= WHAT YOU ARE ASKED TO DO =
From the line containing "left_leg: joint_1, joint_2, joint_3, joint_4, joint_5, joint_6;" to the last line of the data, both included, transcribe each line exactly, leaving out pictures and adding nothing.

(SOURCE DATA)

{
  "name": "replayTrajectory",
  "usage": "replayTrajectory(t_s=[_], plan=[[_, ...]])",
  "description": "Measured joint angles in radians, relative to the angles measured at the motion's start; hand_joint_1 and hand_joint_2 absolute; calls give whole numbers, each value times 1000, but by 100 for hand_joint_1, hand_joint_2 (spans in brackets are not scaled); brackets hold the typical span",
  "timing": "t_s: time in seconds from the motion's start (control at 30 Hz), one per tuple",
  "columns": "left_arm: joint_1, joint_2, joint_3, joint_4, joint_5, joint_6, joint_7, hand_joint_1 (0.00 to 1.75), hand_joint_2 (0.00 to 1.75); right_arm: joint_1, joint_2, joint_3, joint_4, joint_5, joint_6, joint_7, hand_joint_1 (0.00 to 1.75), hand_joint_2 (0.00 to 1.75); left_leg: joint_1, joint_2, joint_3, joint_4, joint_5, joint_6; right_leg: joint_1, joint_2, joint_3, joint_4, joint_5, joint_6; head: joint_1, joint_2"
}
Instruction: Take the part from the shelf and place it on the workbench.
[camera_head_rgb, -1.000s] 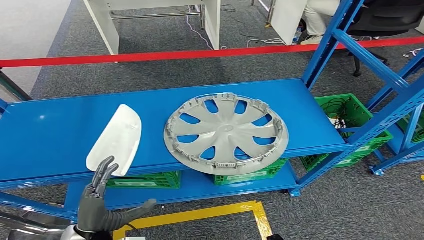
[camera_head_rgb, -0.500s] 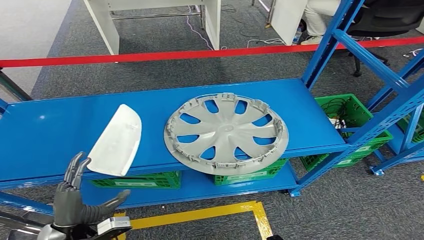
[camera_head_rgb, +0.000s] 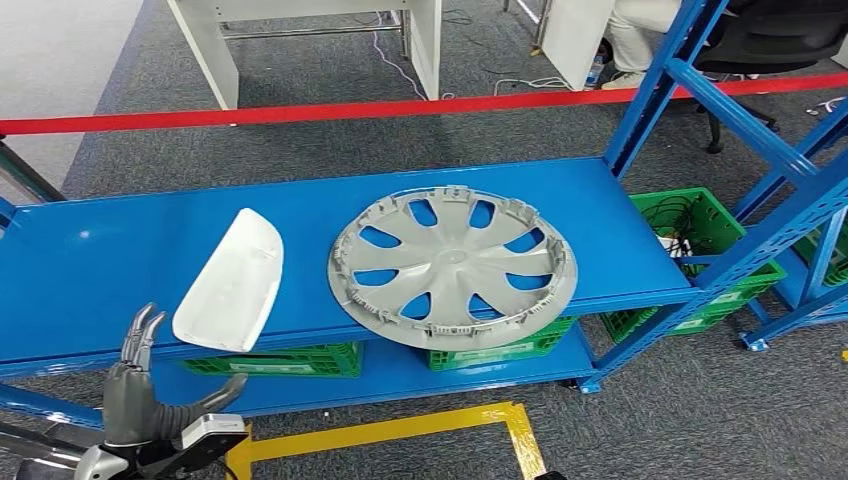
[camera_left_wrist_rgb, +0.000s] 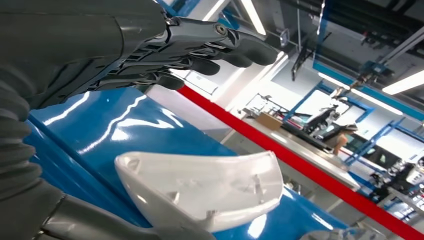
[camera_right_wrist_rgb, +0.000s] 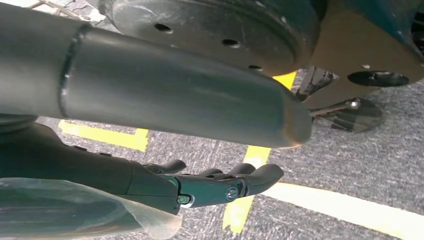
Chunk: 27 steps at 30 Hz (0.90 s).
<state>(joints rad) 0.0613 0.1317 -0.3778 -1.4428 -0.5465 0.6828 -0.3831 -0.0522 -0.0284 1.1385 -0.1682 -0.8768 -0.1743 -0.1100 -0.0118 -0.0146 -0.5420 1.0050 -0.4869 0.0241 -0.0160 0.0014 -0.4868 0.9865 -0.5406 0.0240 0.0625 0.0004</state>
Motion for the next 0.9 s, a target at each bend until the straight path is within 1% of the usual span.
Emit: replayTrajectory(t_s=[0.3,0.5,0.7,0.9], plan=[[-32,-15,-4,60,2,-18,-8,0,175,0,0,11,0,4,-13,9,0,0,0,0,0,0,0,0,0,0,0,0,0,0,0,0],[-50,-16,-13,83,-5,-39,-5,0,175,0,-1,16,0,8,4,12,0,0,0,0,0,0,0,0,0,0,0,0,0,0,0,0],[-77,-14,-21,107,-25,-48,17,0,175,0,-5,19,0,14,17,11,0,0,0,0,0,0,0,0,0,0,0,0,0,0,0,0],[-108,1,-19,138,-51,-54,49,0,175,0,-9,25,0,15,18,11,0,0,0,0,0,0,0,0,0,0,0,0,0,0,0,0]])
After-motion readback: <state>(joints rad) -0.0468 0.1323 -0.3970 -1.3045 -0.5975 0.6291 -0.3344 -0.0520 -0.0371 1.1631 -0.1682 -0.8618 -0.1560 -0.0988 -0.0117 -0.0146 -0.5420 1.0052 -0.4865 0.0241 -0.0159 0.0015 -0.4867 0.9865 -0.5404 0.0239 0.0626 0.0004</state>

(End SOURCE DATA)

= ANSWER SECTION =
  "columns": "left_arm: joint_1, joint_2, joint_3, joint_4, joint_5, joint_6, joint_7, hand_joint_1 (0.00 to 1.75), hand_joint_2 (0.00 to 1.75); right_arm: joint_1, joint_2, joint_3, joint_4, joint_5, joint_6, joint_7, hand_joint_1 (0.00 to 1.75), hand_joint_2 (0.00 to 1.75); left_leg: joint_1, joint_2, joint_3, joint_4, joint_5, joint_6; right_leg: joint_1, joint_2, joint_3, joint_4, joint_5, joint_6; head: joint_1, joint_2"
}
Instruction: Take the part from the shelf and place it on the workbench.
[camera_head_rgb, -1.000s] 
[camera_head_rgb, -0.500s] 
[camera_head_rgb, +0.000s] 
[camera_left_wrist_rgb, +0.000s] 
[camera_right_wrist_rgb, +0.000s] 
Chunk: 27 steps at 30 Hz (0.90 s).
<state>(joints rad) 0.0613 0.1317 -0.3778 -1.4428 -0.5465 0.6828 -0.3831 -0.0522 -0.0284 1.1385 -0.1682 -0.8768 -0.1743 -0.1100 -0.0118 -0.0146 -0.5420 1.0050 -0.4869 0.0241 -0.0160 0.0014 -0.4868 0.9865 -0.5406 0.0240 0.0625 0.0004</state>
Motion for the next 0.9 s, a target at each bend until the straight path is within 1% of the usual span.
Emit: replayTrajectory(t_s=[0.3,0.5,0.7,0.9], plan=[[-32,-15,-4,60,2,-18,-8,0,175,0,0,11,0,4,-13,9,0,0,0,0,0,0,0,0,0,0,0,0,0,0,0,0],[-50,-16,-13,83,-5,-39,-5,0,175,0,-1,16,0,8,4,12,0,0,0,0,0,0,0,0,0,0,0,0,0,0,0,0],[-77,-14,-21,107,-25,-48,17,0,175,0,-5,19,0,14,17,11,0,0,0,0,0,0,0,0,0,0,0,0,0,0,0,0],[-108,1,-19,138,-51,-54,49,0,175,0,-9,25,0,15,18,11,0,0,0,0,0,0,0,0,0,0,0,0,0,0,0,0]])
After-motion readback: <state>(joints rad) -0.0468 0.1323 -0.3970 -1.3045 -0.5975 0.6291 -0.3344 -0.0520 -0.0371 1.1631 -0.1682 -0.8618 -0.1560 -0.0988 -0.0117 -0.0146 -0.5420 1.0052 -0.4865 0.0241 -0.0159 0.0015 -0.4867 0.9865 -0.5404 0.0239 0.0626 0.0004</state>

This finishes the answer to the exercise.